One key aspect of successful #DBMS for me is the extensibility with stored procedures, bringing the programming close to the data. Bonus points if the #UDF s integrate neatly with the declarative query language and have proper transaction integration. Think #Neo4j and #Java (ie #APOC), yes, also #Oracle with #PLSQL, Java, and these days also #JavaScript as well as #DuckDB with their plethora of loadable extensions or #Python UDFs.
@rotnroll666 the downside is that from the middleware pov the DB is not just a data store but has business logic and therefore needs to be viewed as a 3rd party system.
@erikp @rotnroll666 another downside is cancelling any cache mechanisms. I would say the best solution is often to not use stored procedures or triggers. The key mechanism for #RDMS is good query planners and efficient indexes, of course on top of #ACID

@motofix The qualities you mention being the key mechanism or as I'd say fundamentals is ofc right.
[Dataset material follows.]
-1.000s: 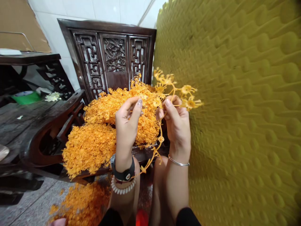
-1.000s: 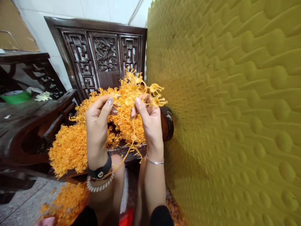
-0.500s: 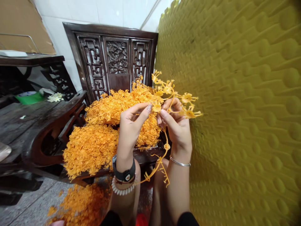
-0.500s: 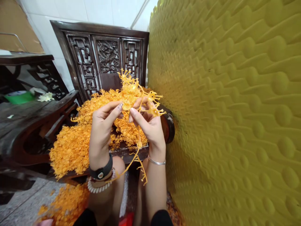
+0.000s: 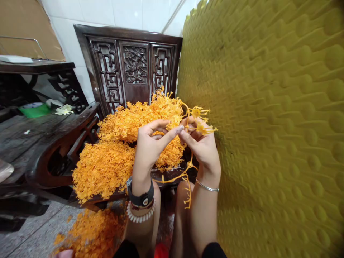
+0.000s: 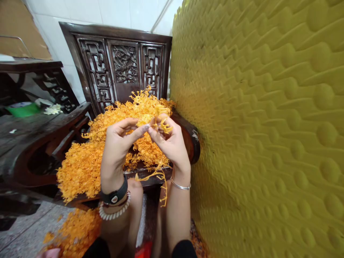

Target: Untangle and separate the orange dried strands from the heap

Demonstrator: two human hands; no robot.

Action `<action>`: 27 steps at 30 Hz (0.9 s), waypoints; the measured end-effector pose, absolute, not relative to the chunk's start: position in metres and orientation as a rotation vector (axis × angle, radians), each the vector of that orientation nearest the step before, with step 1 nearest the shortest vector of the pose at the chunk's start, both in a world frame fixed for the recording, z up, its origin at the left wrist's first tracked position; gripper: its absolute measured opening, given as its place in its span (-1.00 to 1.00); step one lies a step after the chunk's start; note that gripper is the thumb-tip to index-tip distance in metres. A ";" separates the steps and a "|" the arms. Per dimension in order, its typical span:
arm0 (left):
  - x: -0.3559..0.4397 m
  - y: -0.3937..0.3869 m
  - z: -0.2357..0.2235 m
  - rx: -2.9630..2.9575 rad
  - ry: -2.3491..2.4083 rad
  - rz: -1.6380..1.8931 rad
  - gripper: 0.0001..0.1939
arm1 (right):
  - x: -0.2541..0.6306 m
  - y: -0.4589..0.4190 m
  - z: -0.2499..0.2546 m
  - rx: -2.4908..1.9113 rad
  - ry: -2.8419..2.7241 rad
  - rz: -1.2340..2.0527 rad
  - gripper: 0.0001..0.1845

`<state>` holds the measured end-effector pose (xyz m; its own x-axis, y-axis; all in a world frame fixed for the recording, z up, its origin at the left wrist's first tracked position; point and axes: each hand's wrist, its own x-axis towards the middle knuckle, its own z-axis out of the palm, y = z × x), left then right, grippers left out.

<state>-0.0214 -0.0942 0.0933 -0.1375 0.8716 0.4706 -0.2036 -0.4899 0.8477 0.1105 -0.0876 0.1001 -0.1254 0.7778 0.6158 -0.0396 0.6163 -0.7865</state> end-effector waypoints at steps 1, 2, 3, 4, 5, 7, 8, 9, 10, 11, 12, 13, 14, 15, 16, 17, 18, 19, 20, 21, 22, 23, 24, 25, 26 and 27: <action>-0.021 -0.094 0.093 1.333 0.814 1.738 -0.70 | 0.111 -0.088 0.100 -0.655 -1.553 0.784 -0.81; -0.021 -0.093 0.093 1.335 0.815 1.736 -0.71 | 0.112 -0.088 0.101 -0.670 -1.553 0.780 -0.80; -0.020 -0.093 0.092 1.337 0.809 1.734 -0.73 | 0.112 -0.088 0.101 -0.686 -1.551 0.775 -0.80; -0.020 -0.093 0.092 1.335 0.797 1.737 -0.74 | 0.111 -0.089 0.102 -0.697 -1.547 0.778 -0.81; -0.019 -0.093 0.092 1.333 0.782 1.741 -0.75 | 0.111 -0.090 0.103 -0.703 -1.542 0.788 -0.80; -0.018 -0.094 0.092 1.329 0.741 1.743 -0.76 | 0.108 -0.091 0.104 -0.703 -1.534 0.812 -0.76; -0.017 -0.094 0.092 1.325 0.717 1.743 -0.76 | 0.107 -0.091 0.105 -0.694 -1.530 0.829 -0.74; -0.016 -0.094 0.092 1.323 0.697 1.742 -0.76 | 0.105 -0.092 0.105 -0.681 -1.522 0.845 -0.74; -0.016 -0.094 0.091 1.325 0.682 1.738 -0.76 | 0.103 -0.092 0.106 -0.665 -1.508 0.852 -0.74; -0.016 -0.093 0.091 1.327 0.674 1.731 -0.75 | 0.101 -0.092 0.106 -0.653 -1.493 0.846 -0.75; -0.016 -0.093 0.091 1.329 0.670 1.721 -0.74 | 0.100 -0.091 0.106 -0.645 -1.478 0.832 -0.77; -0.016 -0.093 0.091 1.327 0.663 1.709 -0.72 | 0.099 -0.091 0.106 -0.643 -1.462 0.811 -0.77; -0.017 -0.093 0.092 1.319 0.649 1.693 -0.71 | 0.098 -0.090 0.106 -0.638 -1.446 0.787 -0.76; -0.017 -0.093 0.092 1.308 0.629 1.675 -0.71 | 0.097 -0.090 0.105 -0.628 -1.430 0.774 -0.75; -0.017 -0.093 0.093 1.294 0.608 1.664 -0.71 | 0.097 -0.090 0.105 -0.611 -1.414 0.775 -0.74; -0.018 -0.094 0.094 1.277 0.591 1.661 -0.72 | 0.097 -0.089 0.105 -0.587 -1.394 0.791 -0.75; -0.018 -0.095 0.094 1.257 0.585 1.664 -0.73 | 0.097 -0.089 0.105 -0.554 -1.373 0.813 -0.75; -0.019 -0.096 0.095 1.236 0.593 1.672 -0.74 | 0.098 -0.089 0.104 -0.520 -1.352 0.835 -0.75; -0.019 -0.097 0.096 1.213 0.612 1.682 -0.74 | 0.099 -0.089 0.104 -0.493 -1.333 0.846 -0.75; -0.019 -0.097 0.096 1.191 0.633 1.692 -0.75 | 0.100 -0.089 0.104 -0.476 -1.322 0.842 -0.74; -0.020 -0.097 0.096 1.177 0.651 1.698 -0.76 | 0.102 -0.089 0.104 -0.467 -1.319 0.829 -0.74; -0.020 -0.097 0.095 1.177 0.664 1.697 -0.77 | 0.103 -0.090 0.105 -0.471 -1.332 0.814 -0.73; -0.021 -0.096 0.094 1.194 0.672 1.693 -0.78 | 0.104 -0.090 0.105 -0.488 -1.357 0.800 -0.72; -0.021 -0.094 0.093 1.218 0.678 1.692 -0.80 | 0.104 -0.090 0.105 -0.514 -1.391 0.790 -0.72; -0.022 -0.093 0.092 1.246 0.684 1.691 -0.81 | 0.105 -0.090 0.105 -0.544 -1.426 0.785 -0.72; -0.023 -0.092 0.091 1.271 0.693 1.689 -0.81 | 0.105 -0.090 0.105 -0.577 -1.453 0.781 -0.73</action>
Doesn't change what I was saying, though.

Wrt caching: Which caching? Application caching? For sure, to so im extend. I would argue this is not per se a bad thing. Less data to have at the application.

Database caches: In that I can agree if it is not well implemented.

@erikp

@rotnroll666 @erikp I was thinking of #Hibernate level 1 and 2 cache that we're extensively using.